§ **WHAT IS NEEDED**: Print exactly the first lines of the records. Stop after the line containing "segment: kitchen utensil", and leave every picture out.
——
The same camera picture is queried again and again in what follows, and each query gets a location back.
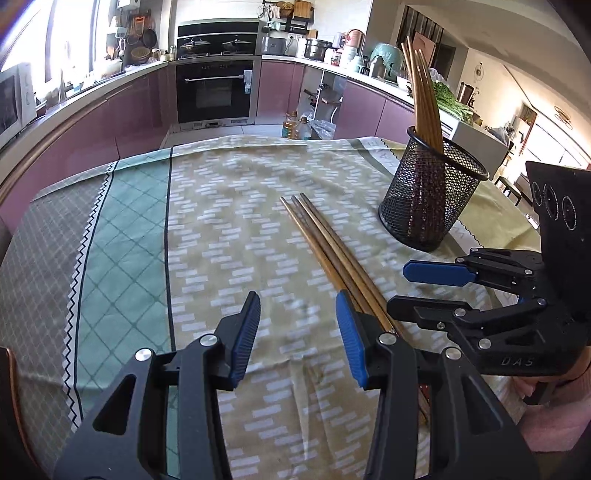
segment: kitchen utensil
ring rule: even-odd
[[[127,45],[135,45],[137,42],[139,42],[139,39],[139,35],[136,35],[135,33],[127,35]]]
[[[369,62],[369,76],[376,79],[383,79],[386,76],[384,59],[379,55]]]
[[[357,48],[355,47],[348,47],[345,45],[343,47],[343,51],[340,55],[340,63],[339,67],[347,68],[347,65],[351,60],[353,60],[357,55]]]
[[[222,43],[223,51],[230,53],[248,53],[252,50],[252,46],[252,42],[240,40],[238,38]]]
[[[441,153],[420,138],[414,127],[408,129],[408,136],[400,166],[379,206],[379,218],[403,244],[431,252],[489,175],[474,156],[448,139],[443,140]]]
[[[144,34],[144,28],[146,23],[146,17],[135,17],[133,20],[133,24],[131,27],[132,32],[134,35],[141,37]]]
[[[332,43],[325,40],[318,40],[317,38],[309,38],[306,40],[306,51],[304,56],[310,60],[324,60],[324,54],[328,48],[332,47]]]
[[[148,28],[144,31],[144,35],[142,36],[142,43],[144,47],[149,48],[150,50],[156,46],[158,43],[158,37],[156,36],[156,32],[151,28]]]
[[[210,46],[211,46],[211,44],[208,41],[205,41],[205,40],[195,41],[195,40],[191,39],[191,41],[181,45],[179,48],[184,53],[194,55],[194,54],[200,54],[200,53],[208,53]]]
[[[263,55],[284,55],[286,45],[285,38],[263,37],[262,53]]]
[[[361,68],[363,68],[363,58],[359,55],[356,55],[347,65],[347,69],[355,73],[361,72]]]
[[[308,39],[306,38],[300,38],[297,41],[297,50],[295,52],[295,56],[298,59],[304,59],[306,58],[306,45],[307,45]]]
[[[373,60],[378,55],[384,59],[384,65],[386,65],[386,79],[395,80],[400,74],[404,61],[402,50],[388,43],[378,43],[369,58]]]
[[[333,38],[333,48],[343,48],[345,46],[345,42],[347,41],[347,34],[343,32],[338,32],[335,34]]]
[[[364,38],[365,34],[361,30],[356,28],[349,30],[349,33],[347,33],[347,41],[345,42],[345,46],[359,49],[363,43]]]
[[[144,46],[141,47],[135,47],[132,51],[131,51],[131,60],[134,63],[143,63],[146,60],[148,60],[148,57],[150,56],[150,49],[146,48]]]
[[[314,7],[310,2],[296,0],[294,3],[293,16],[300,18],[312,18],[312,10],[314,10]]]
[[[299,199],[292,196],[295,211],[283,197],[280,200],[335,290],[346,290],[355,309],[375,316],[387,332],[408,338],[401,324],[388,315],[386,300],[375,283],[310,199],[303,193],[300,193]],[[420,423],[423,424],[430,418],[430,409],[421,390],[418,395]]]

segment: oven handle
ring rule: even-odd
[[[220,80],[220,79],[242,79],[242,80],[244,80],[244,75],[233,75],[230,77],[204,77],[202,79],[185,79],[185,83],[202,82],[203,80]]]

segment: black mesh pen holder
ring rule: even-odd
[[[408,136],[400,166],[379,205],[379,219],[396,240],[432,252],[489,175],[474,156],[450,140],[443,139],[441,154],[421,140],[414,127]]]

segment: wooden chopstick
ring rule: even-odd
[[[386,331],[394,330],[394,332],[398,336],[404,338],[404,330],[403,330],[402,326],[396,320],[392,319],[388,315],[388,312],[386,311],[386,300],[384,299],[384,296],[378,290],[377,286],[372,281],[372,279],[369,278],[369,275],[367,274],[365,269],[360,265],[360,263],[357,261],[355,256],[351,253],[351,250],[349,250],[349,248],[341,240],[341,238],[338,236],[338,234],[333,230],[333,228],[326,221],[326,219],[323,217],[323,215],[317,210],[317,208],[310,201],[310,199],[304,193],[300,193],[300,197],[303,200],[304,207],[306,207],[307,210],[309,211],[309,213],[311,213],[311,216],[313,217],[313,219],[315,219],[316,221],[319,222],[319,224],[321,224],[321,226],[323,228],[323,230],[321,230],[322,234],[325,235],[325,233],[326,233],[326,235],[336,245],[336,247],[333,245],[333,249],[335,251],[339,251],[342,255],[345,256],[345,258],[348,262],[348,265],[350,265],[352,267],[352,269],[354,270],[354,272],[356,273],[355,277],[358,279],[358,281],[361,284],[363,284],[369,290],[369,295],[375,299],[376,303],[378,304],[378,309],[383,312],[383,314],[386,318],[386,321],[387,321],[387,324],[382,325],[382,326],[386,329]]]
[[[302,204],[298,201],[298,199],[295,196],[291,197],[291,201],[293,202],[293,208],[295,212],[305,222],[309,229],[309,232],[312,234],[316,242],[320,245],[320,248],[324,251],[324,254],[328,258],[329,262],[332,264],[338,275],[341,277],[341,280],[343,280],[346,289],[350,293],[351,301],[353,302],[353,306],[355,307],[355,309],[358,312],[370,313],[371,310],[369,308],[369,304],[365,300],[365,297],[359,291],[359,288],[357,287],[357,285],[355,284],[355,282],[353,281],[353,279],[351,278],[351,276],[349,275],[349,273],[337,257],[334,250],[330,248],[328,242],[322,236],[322,233],[320,233],[318,227],[312,221],[312,219],[310,218]]]
[[[385,309],[385,299],[374,282],[369,278],[367,272],[361,267],[359,262],[357,262],[357,259],[332,229],[330,224],[326,222],[320,212],[318,212],[310,199],[308,199],[304,193],[300,193],[300,197],[303,200],[302,203],[300,203],[296,197],[292,197],[294,204],[297,205],[295,208],[300,212],[300,215],[306,219],[309,228],[314,231],[310,237],[306,236],[306,239],[309,240],[309,238],[314,238],[319,241],[322,244],[321,248],[324,249],[325,254],[328,253],[328,250],[332,250],[336,254],[338,266],[333,264],[335,266],[335,271],[342,272],[343,266],[345,266],[347,272],[346,278],[349,279],[349,281],[345,281],[345,283],[350,287],[348,290],[352,294],[351,296],[357,298],[359,304],[365,304],[361,311],[375,316],[387,332],[394,331],[398,336],[404,338],[404,330],[402,330],[398,322],[395,322],[388,315]],[[285,199],[282,198],[281,201],[284,205],[287,204]],[[428,423],[430,418],[429,403],[420,388],[418,391],[418,405],[421,413],[420,421],[422,423]]]
[[[433,126],[437,126],[433,132],[435,136],[433,138],[434,144],[432,145],[439,153],[443,153],[443,132],[441,130],[441,118],[439,116],[439,106],[437,105],[437,98],[435,97],[435,89],[433,88],[433,81],[431,80],[431,73],[427,67],[427,60],[422,50],[418,51],[418,65],[420,67],[423,76],[426,78],[427,90],[426,94],[429,97],[429,105],[431,107],[431,118]]]
[[[441,119],[427,62],[422,51],[413,49],[410,37],[407,37],[406,44],[402,44],[402,52],[413,84],[417,135],[429,146],[442,153]]]
[[[296,213],[291,208],[290,204],[287,203],[287,200],[285,200],[283,197],[281,197],[280,200],[281,200],[281,203],[283,204],[283,206],[285,207],[285,209],[287,210],[287,213],[289,213],[291,219],[295,222],[297,227],[300,229],[300,232],[302,233],[302,235],[304,235],[306,241],[308,242],[308,245],[310,246],[310,248],[312,249],[312,252],[314,253],[314,256],[316,257],[316,259],[318,260],[318,262],[322,266],[322,269],[325,271],[326,275],[328,276],[330,282],[334,285],[335,289],[337,289],[339,291],[345,290],[347,288],[345,283],[343,282],[343,280],[341,279],[340,275],[335,270],[335,268],[332,266],[328,257],[326,257],[326,255],[324,254],[323,250],[316,243],[316,241],[314,240],[314,237],[308,231],[308,229],[306,228],[306,226],[304,225],[302,220],[300,220],[298,218]]]

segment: kettle
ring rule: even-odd
[[[376,55],[369,63],[369,76],[376,79],[384,79],[386,76],[386,65],[384,59]]]
[[[357,28],[349,30],[349,33],[347,33],[347,42],[345,42],[345,46],[359,49],[361,48],[364,38],[365,34],[361,30],[358,30]]]
[[[345,42],[347,41],[347,34],[343,32],[338,32],[335,34],[333,39],[333,48],[343,48],[345,46]]]

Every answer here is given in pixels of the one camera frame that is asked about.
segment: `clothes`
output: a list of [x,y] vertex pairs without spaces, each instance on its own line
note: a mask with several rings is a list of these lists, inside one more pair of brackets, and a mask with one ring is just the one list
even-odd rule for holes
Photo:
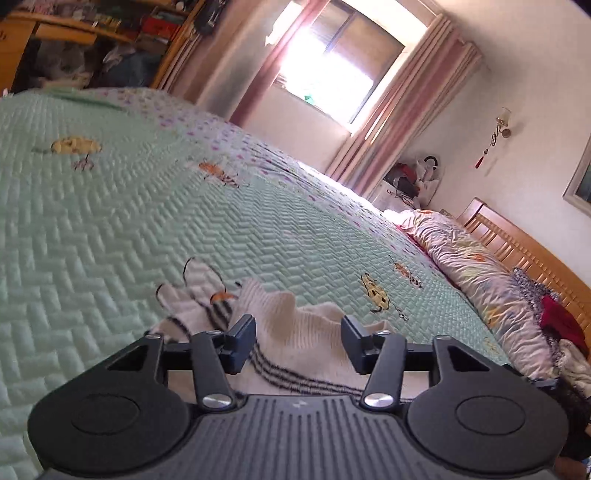
[[570,340],[562,339],[558,344],[562,351],[562,357],[558,362],[560,376],[577,387],[585,398],[591,397],[591,365]]
[[[266,292],[254,279],[246,280],[238,299],[210,304],[224,290],[219,276],[206,264],[189,260],[186,286],[163,285],[157,298],[170,316],[151,329],[165,340],[186,342],[187,336],[212,328],[227,330],[243,314],[256,319],[257,342],[238,375],[228,375],[232,388],[245,394],[329,395],[359,397],[368,376],[351,366],[340,340],[343,311],[334,303],[296,306],[287,291]],[[368,332],[392,330],[386,321],[366,327]],[[195,401],[191,372],[169,372],[168,386],[185,401]],[[405,375],[403,398],[427,388],[426,372]]]
[[542,309],[540,320],[542,330],[551,331],[559,339],[570,340],[585,357],[589,356],[585,333],[570,312],[550,295],[542,298]]

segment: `curtain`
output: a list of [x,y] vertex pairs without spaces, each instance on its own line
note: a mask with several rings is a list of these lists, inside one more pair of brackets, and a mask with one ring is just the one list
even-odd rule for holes
[[439,15],[429,26],[362,128],[340,149],[326,174],[368,197],[476,70],[481,54]]
[[264,93],[273,85],[279,74],[281,62],[287,55],[290,43],[301,30],[308,28],[318,18],[330,0],[309,0],[294,22],[279,39],[275,48],[269,53],[254,80],[246,90],[238,107],[232,114],[230,121],[239,127],[244,126],[246,120],[260,103]]
[[272,50],[265,37],[289,1],[229,1],[213,34],[176,66],[170,93],[229,119]]

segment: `pink curtain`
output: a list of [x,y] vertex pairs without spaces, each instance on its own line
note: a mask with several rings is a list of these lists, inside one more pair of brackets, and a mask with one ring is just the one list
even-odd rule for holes
[[230,121],[233,124],[236,124],[239,127],[244,126],[248,117],[261,101],[264,93],[271,87],[271,85],[273,85],[273,82],[277,78],[281,68],[281,62],[285,58],[285,55],[287,55],[292,40],[296,37],[298,32],[312,25],[314,20],[318,18],[329,2],[330,0],[308,1],[306,6],[302,9],[285,34],[279,39],[275,48],[273,48],[271,53],[269,53],[269,56],[263,62],[263,65],[230,118]]
[[394,76],[363,127],[326,174],[368,197],[408,143],[437,116],[476,70],[480,52],[439,15]]

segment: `white wall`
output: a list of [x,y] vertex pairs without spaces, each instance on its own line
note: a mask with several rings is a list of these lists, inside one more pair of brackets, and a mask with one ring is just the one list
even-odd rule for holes
[[[588,47],[591,28],[584,32],[572,41]],[[562,52],[513,78],[481,68],[405,157],[435,155],[444,166],[430,208],[457,216],[480,197],[591,286],[591,219],[562,199],[591,134],[591,50],[564,43]],[[477,170],[502,106],[513,111],[513,136]]]
[[265,92],[244,130],[320,172],[350,137],[341,124],[277,85]]

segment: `wooden cabinet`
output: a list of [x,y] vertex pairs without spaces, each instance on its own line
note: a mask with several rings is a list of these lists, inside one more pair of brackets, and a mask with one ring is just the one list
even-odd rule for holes
[[12,87],[22,52],[35,27],[27,20],[4,20],[0,22],[0,92]]

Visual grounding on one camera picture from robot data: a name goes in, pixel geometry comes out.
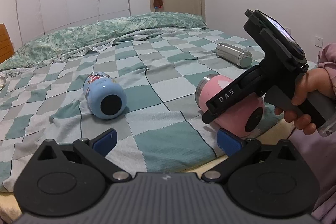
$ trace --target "checkered bedspread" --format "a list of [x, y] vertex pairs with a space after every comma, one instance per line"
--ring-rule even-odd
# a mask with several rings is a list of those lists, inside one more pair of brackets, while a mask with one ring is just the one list
[[[133, 175], [181, 171], [221, 156], [218, 128], [203, 124], [194, 100], [204, 76], [215, 71], [235, 79], [244, 72], [216, 57], [220, 42], [248, 47], [253, 65], [264, 57], [252, 40], [196, 29], [119, 42], [101, 52], [9, 77], [0, 92], [0, 190], [13, 190], [19, 173], [46, 138], [72, 143], [108, 128], [117, 130], [118, 143], [107, 158]], [[114, 120], [100, 120], [88, 109], [82, 88], [94, 71], [116, 77], [125, 89], [126, 110]], [[279, 119], [267, 105], [253, 134], [260, 135]]]

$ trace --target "blue bottle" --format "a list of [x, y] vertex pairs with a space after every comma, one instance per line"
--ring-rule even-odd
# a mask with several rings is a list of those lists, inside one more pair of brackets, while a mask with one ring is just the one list
[[100, 119], [116, 118], [126, 107], [124, 89], [104, 72], [90, 74], [84, 82], [83, 90], [89, 109]]

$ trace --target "wooden furniture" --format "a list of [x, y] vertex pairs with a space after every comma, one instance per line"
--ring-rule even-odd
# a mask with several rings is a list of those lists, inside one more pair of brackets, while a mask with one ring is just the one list
[[0, 63], [14, 54], [14, 49], [5, 24], [0, 24]]

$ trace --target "pink thermos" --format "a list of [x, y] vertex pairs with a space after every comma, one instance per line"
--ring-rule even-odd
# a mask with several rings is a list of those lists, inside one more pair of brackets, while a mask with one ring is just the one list
[[[195, 100], [199, 108], [206, 112], [206, 102], [224, 89], [232, 79], [217, 74], [203, 78], [198, 84]], [[248, 136], [259, 124], [264, 112], [263, 98], [252, 93], [242, 101], [226, 110], [215, 122], [222, 128], [229, 130], [238, 137]]]

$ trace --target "purple clothing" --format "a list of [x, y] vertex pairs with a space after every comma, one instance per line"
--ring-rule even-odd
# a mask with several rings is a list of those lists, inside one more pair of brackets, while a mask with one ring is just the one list
[[[336, 94], [336, 43], [319, 54], [318, 68], [329, 74]], [[320, 182], [320, 196], [312, 215], [324, 224], [336, 223], [336, 133], [322, 138], [317, 132], [306, 136], [295, 130], [289, 138]]]

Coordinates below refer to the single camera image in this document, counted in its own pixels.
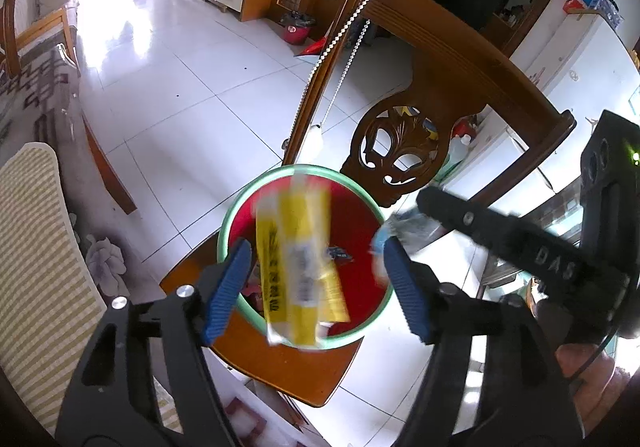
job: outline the plastic wrapper
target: plastic wrapper
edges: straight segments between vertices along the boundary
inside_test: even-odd
[[[314,347],[327,323],[349,315],[335,265],[327,253],[329,192],[306,175],[255,205],[267,340]]]
[[[420,212],[417,206],[391,214],[371,240],[373,273],[380,283],[388,283],[383,252],[386,241],[397,237],[408,255],[420,252],[429,244],[440,223]]]

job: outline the striped cushion
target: striped cushion
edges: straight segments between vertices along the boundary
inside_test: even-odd
[[[55,152],[25,144],[0,169],[0,367],[53,434],[71,375],[105,305],[74,239]],[[157,384],[165,423],[179,429]]]

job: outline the white refrigerator
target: white refrigerator
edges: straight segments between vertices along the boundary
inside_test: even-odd
[[[580,176],[580,154],[604,109],[640,122],[640,74],[600,15],[567,16],[525,74],[558,112],[571,110],[577,126],[540,170],[492,205],[505,214],[528,213]],[[491,110],[474,148],[443,187],[470,198],[523,153],[521,146],[526,149]]]

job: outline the floor tile
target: floor tile
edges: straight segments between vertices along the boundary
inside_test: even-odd
[[[154,34],[178,57],[213,50],[221,42],[241,40],[240,36],[213,20],[176,24],[154,31]]]
[[[184,238],[178,234],[160,250],[157,250],[150,257],[146,258],[145,265],[148,268],[149,274],[160,283],[171,269],[187,257],[190,252],[191,247],[188,246]]]
[[[220,205],[213,207],[202,218],[199,218],[181,232],[182,237],[191,248],[195,249],[211,234],[219,230],[222,220],[225,219],[226,211],[233,205],[236,196],[238,196],[238,192],[233,193]]]
[[[465,389],[453,434],[465,431],[474,426],[479,398],[480,392],[477,388],[468,387]]]
[[[424,374],[426,372],[426,367],[420,372],[417,380],[415,380],[414,384],[409,389],[409,392],[400,402],[400,405],[394,411],[394,416],[399,418],[400,420],[406,421],[409,418],[409,412],[411,411],[411,407],[414,404],[416,397],[418,396],[418,392],[420,391],[420,385],[422,384],[422,379],[424,378]]]
[[[230,11],[220,12],[220,10],[218,10],[216,21],[247,40],[250,37],[260,36],[267,30],[272,30],[271,21],[269,20],[262,19],[241,22],[238,15]]]
[[[80,94],[82,96],[102,91],[102,82],[97,68],[87,68],[80,77]]]
[[[255,33],[245,33],[243,37],[287,68],[299,64],[300,60],[296,57],[296,54],[302,52],[305,45],[295,46],[285,42],[282,39],[284,27],[273,23],[273,21],[267,21],[265,28],[265,30],[256,31]]]
[[[106,23],[104,19],[97,19],[92,13],[90,21],[84,21],[82,5],[79,7],[78,44],[76,52],[80,62],[86,62],[96,66],[104,55],[117,46],[134,39],[148,40],[151,37],[151,29],[148,24],[133,25],[129,20],[122,19],[114,24],[113,18]]]
[[[163,120],[128,146],[179,231],[278,161],[216,97]]]
[[[181,59],[216,94],[283,68],[266,53],[242,39],[185,54]]]
[[[332,447],[364,447],[389,419],[340,387],[323,407],[298,406]]]
[[[127,146],[111,151],[107,159],[136,204],[137,210],[126,217],[132,229],[128,239],[144,260],[177,236],[178,230],[149,189]]]
[[[469,237],[453,231],[422,249],[412,260],[429,265],[441,283],[462,287],[475,248]]]
[[[409,331],[394,295],[365,335],[340,387],[393,414],[429,361],[431,350]]]
[[[282,143],[290,136],[304,88],[305,84],[289,70],[280,70],[227,90],[219,97],[265,144],[283,157]],[[322,121],[328,107],[329,101],[322,98],[314,124]],[[326,131],[346,118],[340,108],[333,106],[323,129]]]
[[[125,140],[213,96],[173,55],[107,86],[105,94]]]
[[[106,53],[92,55],[84,50],[89,66],[98,69],[102,87],[126,76],[136,77],[139,70],[150,64],[158,64],[174,57],[174,54],[151,32],[136,37],[132,41],[108,50]]]
[[[376,39],[371,47],[363,46],[356,53],[335,101],[348,115],[353,115],[410,79],[409,47],[395,41]],[[346,55],[343,54],[329,79],[325,96],[333,96],[345,64]]]
[[[367,443],[367,447],[391,447],[398,439],[402,427],[404,427],[404,422],[392,416]]]
[[[468,289],[470,292],[467,293],[469,293],[471,297],[476,296],[488,257],[489,251],[480,245],[476,245],[476,251],[471,260],[471,268],[469,268],[469,273],[466,276],[465,282],[465,284],[468,283]]]
[[[110,98],[102,89],[91,91],[81,83],[80,104],[103,153],[109,153],[124,143],[120,124],[111,111]]]
[[[329,169],[339,171],[342,164],[347,160],[347,156],[349,156],[351,140],[356,126],[357,124],[353,122],[353,120],[346,118],[331,129],[325,131],[324,134],[322,134],[322,149],[318,156],[311,160],[311,162],[315,166],[328,167]],[[382,155],[385,155],[387,152],[387,149],[379,142],[374,144],[374,150]]]
[[[311,73],[314,65],[309,62],[300,61],[289,68],[289,71],[294,74],[296,77],[300,77],[306,84],[309,80],[309,74]]]

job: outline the yellow wrapper
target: yellow wrapper
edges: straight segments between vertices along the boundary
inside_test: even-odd
[[[255,214],[255,244],[260,262],[267,340],[270,343],[282,342],[282,338],[288,331],[287,288],[280,268],[280,246],[274,201],[273,198],[262,199],[257,204]]]
[[[278,196],[278,236],[282,243],[282,266],[287,279],[287,311],[290,340],[314,346],[319,318],[322,268],[318,237],[308,201],[305,177],[294,177],[288,190]]]
[[[256,206],[256,246],[270,344],[286,337],[313,347],[326,327],[349,320],[340,279],[326,249],[330,194],[304,175]]]
——
§ **REPLY**:
The same camera picture is queried again and again in what follows, and each query gets a location back.
segment: kitchen utensil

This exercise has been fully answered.